Per le vitiligini segmentarie, forme particolari che non rispondono alla fototerapia, “è ora possibile un trattamento molto innovativo: il trapianto autologo di sospensione cellulare epidermica. In parole molto semplici, da un lembo molto piccolo di cute prelevata dal paziente si estraggono i melanociti e si inseriscono nella chiazza bianca. Dopo che hanno attecchito, si può fare la fototerapia per stimolare le cellule e ricolorare le macchie.

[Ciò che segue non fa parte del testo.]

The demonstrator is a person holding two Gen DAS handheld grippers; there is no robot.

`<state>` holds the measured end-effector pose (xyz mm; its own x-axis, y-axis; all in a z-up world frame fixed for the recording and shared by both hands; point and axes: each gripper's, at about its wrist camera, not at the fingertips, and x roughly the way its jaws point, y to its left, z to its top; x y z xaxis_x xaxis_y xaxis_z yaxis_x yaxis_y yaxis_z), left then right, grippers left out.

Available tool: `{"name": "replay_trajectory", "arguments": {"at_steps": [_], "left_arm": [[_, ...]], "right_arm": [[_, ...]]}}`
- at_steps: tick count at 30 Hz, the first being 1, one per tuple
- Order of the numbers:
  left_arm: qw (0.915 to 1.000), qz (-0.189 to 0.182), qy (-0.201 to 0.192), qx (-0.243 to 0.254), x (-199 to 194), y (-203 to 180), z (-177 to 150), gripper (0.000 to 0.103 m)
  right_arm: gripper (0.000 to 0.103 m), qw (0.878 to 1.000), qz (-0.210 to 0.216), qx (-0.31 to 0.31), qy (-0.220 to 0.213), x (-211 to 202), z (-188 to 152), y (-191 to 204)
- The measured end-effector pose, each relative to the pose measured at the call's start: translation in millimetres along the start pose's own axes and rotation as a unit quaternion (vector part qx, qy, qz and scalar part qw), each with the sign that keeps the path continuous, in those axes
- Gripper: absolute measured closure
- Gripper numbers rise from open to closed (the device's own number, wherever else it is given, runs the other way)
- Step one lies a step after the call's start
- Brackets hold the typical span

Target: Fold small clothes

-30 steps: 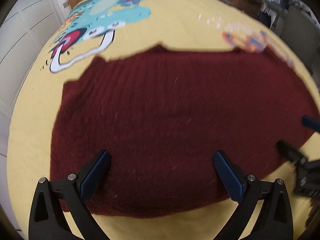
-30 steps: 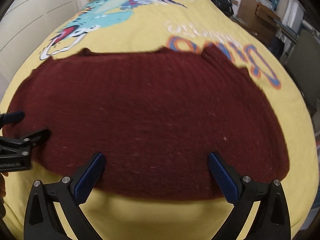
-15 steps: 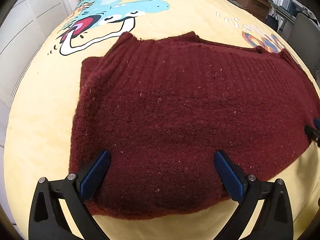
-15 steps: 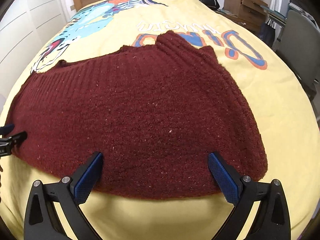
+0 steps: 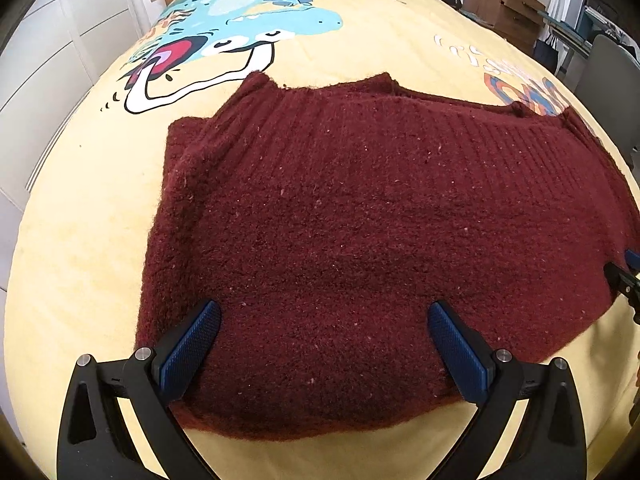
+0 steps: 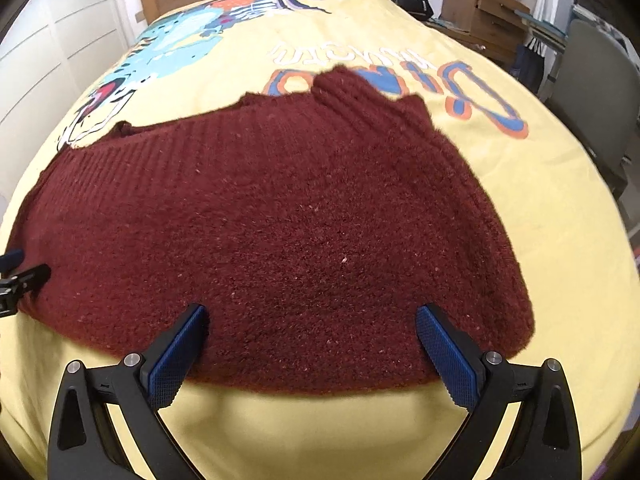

Dopo 30 anni in cui c’era poco a disposizione, le fototerapie, il farmaco e il trapianto sono le tre novità principali” per poter curare la vitiligine.
Buone notizie per i pazienti, dopo l’estate che per molti di loro è il momento peggiore. “Il sole può essere considerato un nemico per chi soffre di vitiligine – chiosa Paro Vidolin – perché la pelle ‘normale’ si colora e quindi si accentua il contrasto tra la parte chiara e quella normalmente pigmentata. Ma anche per quest’aspetto è stato fatto un passo avanti: oggi si usano dei solari dedicati alla vitiligine, all’interno si trovano fattori di protezione più alti per i raggi Uva e un filtro più basso per le macchie bianche. Si cerca così di sfruttare un po’ l’azione del sole e di uniformare il colore tra la pelle normale e le parti con vitiligine, per un risultato estetico migliore, oltre all’azione terapeutica”.